Several additional studies showed that the addition of Lacticaseibacillus rhamnosus GG (LGG) is a cost-effective CMA treatment. In the United States, Guest et al. found that adding LGG to eHCF was a more cost-effective strategy than eHCF alone or AAF, as it improved outcomes at a lower cost [
37]. A Spanish investigation revealed comparable results [
38]. A study by Martin et al. indicates that eHCF combined with LGG is the most cost-effective strategy for treating CMA in the United Kingdom [
39]. According to a French study by Paquete et al., the combination of eHCF and LGG was associated with longer symptom-free periods, greater immune tolerance, and reduced costs [
40].
An important limitation of this report is that only the opinion of selected experts was solicited. Gathering input from a broader range of professionals such as general paediatricians, family doctors, allergologists, dietitians, and parents, could provide a more comprehensive perspective on how CMA is addressed in clinical practice.

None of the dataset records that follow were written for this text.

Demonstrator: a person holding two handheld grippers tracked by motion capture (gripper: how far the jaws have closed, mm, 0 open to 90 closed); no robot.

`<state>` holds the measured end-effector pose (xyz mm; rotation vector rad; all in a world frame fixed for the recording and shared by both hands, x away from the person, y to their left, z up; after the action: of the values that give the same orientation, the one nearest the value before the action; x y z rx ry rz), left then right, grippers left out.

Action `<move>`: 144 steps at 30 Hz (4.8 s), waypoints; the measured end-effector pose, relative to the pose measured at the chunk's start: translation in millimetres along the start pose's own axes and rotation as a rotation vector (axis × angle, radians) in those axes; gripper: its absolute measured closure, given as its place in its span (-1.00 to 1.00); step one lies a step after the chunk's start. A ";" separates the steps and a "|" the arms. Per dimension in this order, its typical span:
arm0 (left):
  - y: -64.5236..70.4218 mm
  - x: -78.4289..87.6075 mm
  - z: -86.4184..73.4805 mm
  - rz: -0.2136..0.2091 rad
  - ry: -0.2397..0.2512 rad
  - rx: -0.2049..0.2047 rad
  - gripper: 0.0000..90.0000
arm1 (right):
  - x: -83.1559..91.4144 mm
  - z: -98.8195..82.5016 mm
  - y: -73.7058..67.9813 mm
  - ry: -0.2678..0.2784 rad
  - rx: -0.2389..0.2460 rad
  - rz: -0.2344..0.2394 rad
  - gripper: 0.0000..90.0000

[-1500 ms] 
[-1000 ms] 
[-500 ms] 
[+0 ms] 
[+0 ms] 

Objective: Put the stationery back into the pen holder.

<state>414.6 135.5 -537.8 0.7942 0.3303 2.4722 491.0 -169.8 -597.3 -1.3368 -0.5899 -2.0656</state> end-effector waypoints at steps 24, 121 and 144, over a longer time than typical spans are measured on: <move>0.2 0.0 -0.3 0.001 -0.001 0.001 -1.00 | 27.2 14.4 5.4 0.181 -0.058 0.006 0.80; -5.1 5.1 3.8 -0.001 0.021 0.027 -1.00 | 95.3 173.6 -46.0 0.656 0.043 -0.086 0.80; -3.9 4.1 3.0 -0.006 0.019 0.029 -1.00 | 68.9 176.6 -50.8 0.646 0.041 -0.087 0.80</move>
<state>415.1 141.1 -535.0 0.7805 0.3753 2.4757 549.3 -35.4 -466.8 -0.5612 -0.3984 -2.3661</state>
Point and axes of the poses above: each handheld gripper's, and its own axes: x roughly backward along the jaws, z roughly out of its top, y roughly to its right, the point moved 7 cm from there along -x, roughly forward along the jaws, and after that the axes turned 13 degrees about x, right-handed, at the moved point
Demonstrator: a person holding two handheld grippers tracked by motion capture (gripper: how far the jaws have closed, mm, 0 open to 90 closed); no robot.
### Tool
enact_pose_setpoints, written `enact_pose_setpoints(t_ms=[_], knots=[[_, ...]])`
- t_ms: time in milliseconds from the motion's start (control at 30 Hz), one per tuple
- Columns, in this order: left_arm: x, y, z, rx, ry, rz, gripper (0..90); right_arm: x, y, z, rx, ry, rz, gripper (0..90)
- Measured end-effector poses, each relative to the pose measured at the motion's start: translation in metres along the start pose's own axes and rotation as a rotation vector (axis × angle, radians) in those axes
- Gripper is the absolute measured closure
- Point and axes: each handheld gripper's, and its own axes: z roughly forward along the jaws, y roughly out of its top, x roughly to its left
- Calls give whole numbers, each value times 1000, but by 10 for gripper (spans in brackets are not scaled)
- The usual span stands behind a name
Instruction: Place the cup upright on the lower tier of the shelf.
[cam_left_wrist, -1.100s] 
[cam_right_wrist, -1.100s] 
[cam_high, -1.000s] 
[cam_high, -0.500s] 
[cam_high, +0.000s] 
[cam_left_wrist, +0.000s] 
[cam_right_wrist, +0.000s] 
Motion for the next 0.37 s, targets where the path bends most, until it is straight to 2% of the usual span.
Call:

Expanding this analysis to a larger population may uncover more noticeable differences between cultures and regions.
Conflicts of Interest
AA received allowances for educational lectures and participated in advisory boards for Abbot , Novalac, Nestlé, & Nutricia. CP: speaker/congress fee from Nestle, Hipp, Nutricia, CellTrion. CRK has participated as a consultant and/or speaker for Danone/Nutricia, Nestle Health Science and Reckitt Benckiser. NT: Speaker and/or consulting fees from Danone/Nutricia. RS: participated as a clinical investigator, and/or advisory board member, and/or consultant, and/or speaker for Abbott, Else Nutrition, Nestlé Nutrition Institute, Nestlé Health Science, NGS, Nutricia, Soremartec and Ukko. HS has participated as a clinical investigator, and/or advisory board member, and/or consultant, and/or speaker for: Arla, BioGaia, Biocodex, Danone, Dicofarm, Else, Nestlé, NNI, Nutricia, Mead Johnson. YV has participated as a clinical investigator, and/or advisory board member, and/or consultant, and/or speaker for Abbott Nutrition, Alba Health, Arla, Ausnutria, Biogaia, By Heart, CHR Hansen, Danone, ELSE Nutrition, Friesland Campina, Nestle Health Science, Nestle Nutrition Institute, Nutricia, Mead Johnson Nutrition, Pileje, Sanulac, United Pharmaceuticals (Novalac), Yakult, Wyeth. All other authors reported no conflict of interest.